Every time I take a class, I semi-consciously pick up its jargon and use it for all kinds of unrelated things. I'm aware that this is very common among nerds/hackers -- after all, I hang out with lots of them. I, too, speak of "pinging" people in real life, and of the "failure modes" of couches and suchlike. But because I'm a biologist hanging out with mostly non-biologists, it stands out a lot more because everyone else isn't using jargon from their biochemistry classes. I don't know many other people who use words like "inhibit" and "saturation" and "depletion" and "steady state" and "modularity" on a daily-to-hourly basis. (OK, maybe the last two are more widespread than I think, and I just need to hang out with more MechE or EE people.)
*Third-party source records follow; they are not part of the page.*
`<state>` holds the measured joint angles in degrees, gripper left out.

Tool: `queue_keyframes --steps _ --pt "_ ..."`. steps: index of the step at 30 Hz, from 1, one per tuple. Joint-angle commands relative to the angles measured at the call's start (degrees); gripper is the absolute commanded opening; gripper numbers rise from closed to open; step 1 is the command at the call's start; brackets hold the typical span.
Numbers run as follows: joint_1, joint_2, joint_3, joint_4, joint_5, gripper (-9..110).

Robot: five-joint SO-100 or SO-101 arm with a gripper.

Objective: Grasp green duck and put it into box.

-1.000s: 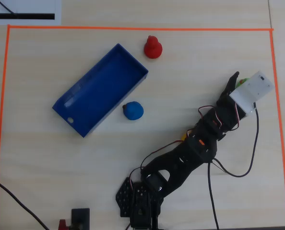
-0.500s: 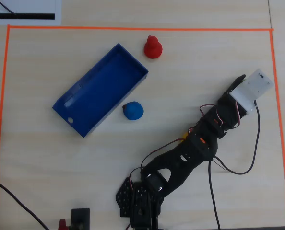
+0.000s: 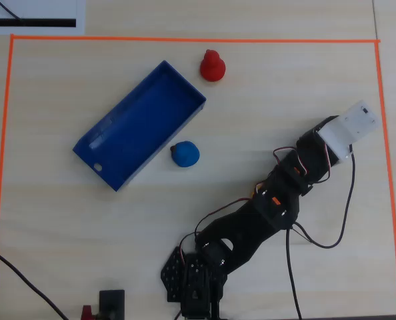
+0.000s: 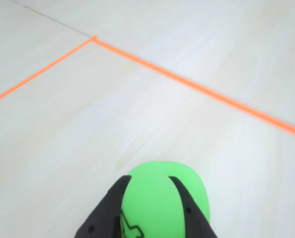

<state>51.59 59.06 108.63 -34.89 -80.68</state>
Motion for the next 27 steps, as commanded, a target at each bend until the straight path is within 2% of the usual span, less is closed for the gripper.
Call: queue_keyframes --steps 1,4,9,15,20,23,27 --pt "-3.34 22.59 5.19 15.12 5.54 0" --pt "-7.12 36.91 2.90 40.25 11.51 0" --pt "-18.63 50.89 -8.44 80.42 20.21 0" --pt "-40.78 57.04 -21.62 110.39 32.61 0" --pt "-60.21 56.78 -23.29 118.65 42.36 0" --pt "-67.24 54.14 -19.86 116.89 46.32 0" --pt "-70.75 49.48 -15.82 110.57 48.69 0"
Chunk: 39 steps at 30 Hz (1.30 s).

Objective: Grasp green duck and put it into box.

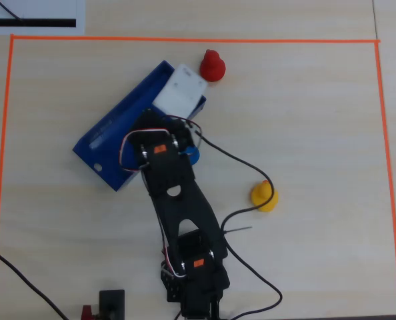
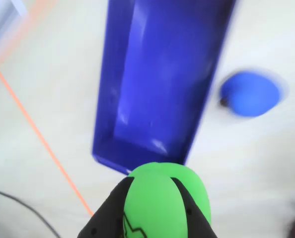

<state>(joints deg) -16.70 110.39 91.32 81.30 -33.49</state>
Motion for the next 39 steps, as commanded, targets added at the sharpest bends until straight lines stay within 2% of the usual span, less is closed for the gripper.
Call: queue_keyframes --steps 1,10,14,19,23,28,34,39 --pt "-2.64 -2.90 2.02 -7.47 1.67 0" --pt "0.35 -14.15 5.89 -24.61 0.53 0" --pt "1.76 -18.19 7.91 -28.56 -2.81 19" --pt "3.69 -16.35 10.28 -29.44 -4.83 28" --pt "6.33 -5.10 14.94 -27.69 -7.56 24" --pt "11.16 15.64 24.70 -25.93 -13.45 0" --pt "18.54 35.16 36.12 -25.22 -22.59 0" --pt "19.78 49.48 47.20 -24.26 -27.51 0"
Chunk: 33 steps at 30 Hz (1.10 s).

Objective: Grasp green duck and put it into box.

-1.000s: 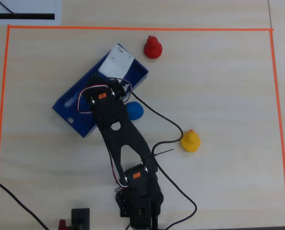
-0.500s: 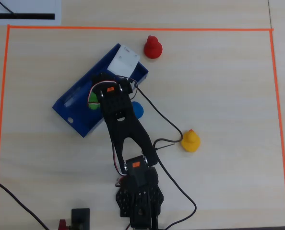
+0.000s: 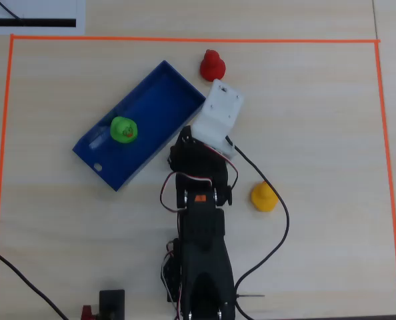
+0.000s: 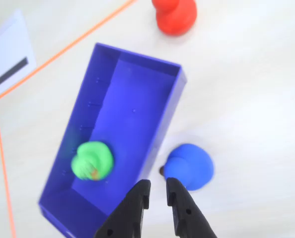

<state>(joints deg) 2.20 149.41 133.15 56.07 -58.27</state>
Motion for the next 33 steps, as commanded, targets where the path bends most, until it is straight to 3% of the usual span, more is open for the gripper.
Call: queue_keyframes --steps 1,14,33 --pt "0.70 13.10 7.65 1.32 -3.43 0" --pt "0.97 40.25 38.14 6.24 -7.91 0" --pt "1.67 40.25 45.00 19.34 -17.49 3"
The most recent one is "timescale", or "on the timescale of". I picked this one up from my biomechanics class, which analyzes bio-materials of all different sizes from single molecules to whole organs. In order to keep ourselves sane, we have to take into account the size of the object in question when choosing an analysis method. Should we speak of the stresses and strains in a rod made of continuous material, or of the entropy-driven behavior of a randomly meandering chain? Can we ignore thermal motion of molecules, or the transient behavior when you begin applying force? It all depends on the length scale.
I find the word "timescale" very useful in my daily life. It's much easier to say exactly what I mean if I say "on the timescale of weeks" rather than "in the medium-term". I would love to say that it helps other people understand, as well, but unfortunately no one else seems to have picked up on it yet, so I will have to wait and see.
Strangely enough, the jargon-adapting habit seems to be largely involuntary. However, the success or failure of a given word is definitely related to its usefulness, to the usefulness of the metaphor. There's not that much difference between a feedback system in a cafeteria and a piece of complex software, so it makes sense to speak of both of them as having "failure modes". I guess this is what the "seeing-as" theory of intelligence is all about. (Something I read in one of Hofstadter's books... I don't remember which it was, and I don't know what this is all about.)
Addendum: jargon-adapting is also not particularly widespread among people who aren't part of hacker or twinkie social circles. Or, at least, I don't encounter it very much, and I often get laughed at (in a kind way) when I'm hanging out with my friends from Bioengineering and I speak of rainwater "saturating" a drain, thus forming a puddle.